#### What the task requires
All of the data that follows needs to be printed again, exactly as it reads.

=== Begin Enclosure ===

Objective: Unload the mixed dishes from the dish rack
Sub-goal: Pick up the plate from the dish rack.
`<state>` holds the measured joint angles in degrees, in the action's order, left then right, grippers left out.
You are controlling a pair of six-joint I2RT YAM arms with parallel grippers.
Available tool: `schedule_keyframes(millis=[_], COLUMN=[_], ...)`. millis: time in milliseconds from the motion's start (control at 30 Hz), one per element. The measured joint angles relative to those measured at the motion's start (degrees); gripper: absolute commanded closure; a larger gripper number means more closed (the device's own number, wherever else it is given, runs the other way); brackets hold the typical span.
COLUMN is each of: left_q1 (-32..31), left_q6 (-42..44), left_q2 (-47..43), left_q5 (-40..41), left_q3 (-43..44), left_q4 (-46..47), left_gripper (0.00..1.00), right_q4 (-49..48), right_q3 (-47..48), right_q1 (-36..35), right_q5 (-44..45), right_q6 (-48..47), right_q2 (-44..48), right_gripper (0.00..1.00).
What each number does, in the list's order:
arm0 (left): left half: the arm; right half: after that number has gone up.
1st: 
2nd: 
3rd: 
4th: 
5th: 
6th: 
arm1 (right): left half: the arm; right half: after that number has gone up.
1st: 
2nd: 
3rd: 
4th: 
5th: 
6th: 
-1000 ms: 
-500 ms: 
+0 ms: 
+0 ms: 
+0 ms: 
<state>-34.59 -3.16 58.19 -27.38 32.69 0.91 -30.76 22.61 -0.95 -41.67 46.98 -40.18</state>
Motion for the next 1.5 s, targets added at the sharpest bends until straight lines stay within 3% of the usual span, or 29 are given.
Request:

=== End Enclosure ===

#### Response area
Objective: Unload the mixed dishes from the dish rack
Sub-goal: Pick up the plate from the dish rack.
`<state>` holds the measured joint angles in degrees, in the action's order, left then right, grippers left out.
You are controlling a pair of six-joint I2RT YAM arms with parallel grippers.
Available tool: `schedule_keyframes(millis=[_], COLUMN=[_], ...)`. millis: time in milliseconds from the motion's start (control at 30 Hz), one per element. The measured joint angles relative to those measured at the motion's start (degrees); gripper: absolute commanded closure; a larger gripper number means more closed (the device's own number, wherever else it is given, runs the other way); brackets hold the typical span.
COLUMN is each of: left_q1 (-32..31), left_q6 (-42..44), left_q2 (-47..43), left_q5 (-40..41), left_q3 (-43..44), left_q4 (-46..47), left_gripper (0.00..1.00), right_q4 (-49..48), right_q3 (-47..48), right_q1 (-36..35), right_q5 (-44..45), right_q6 (-48..47), right_q2 (-44..48), right_gripper (0.00..1.00).
What each number does, in the list's order:
arm0 (left): left half: the arm; right half: after that number has gone up.
1st: 
2nd: 
3rd: 
4th: 
5th: 
6th: 
arm1 (right): left half: the arm; right half: after that number has gone up.
1st: 
2nd: 
3rd: 
4th: 
5th: 
6th: 
-1000 ms: 
-500 ms: 
+0 ms: 
+0 ms: 
+0 ms: 
<state>-34.59 -3.16 58.19 -27.38 32.69 0.91 -30.76 22.61 -0.95 -41.67 46.98 -40.18</state>
Motion for the next 1.5 s, targets added at the sharpest bends until straight lines stay within 3% of the usual span, or 29 are given.
Request:

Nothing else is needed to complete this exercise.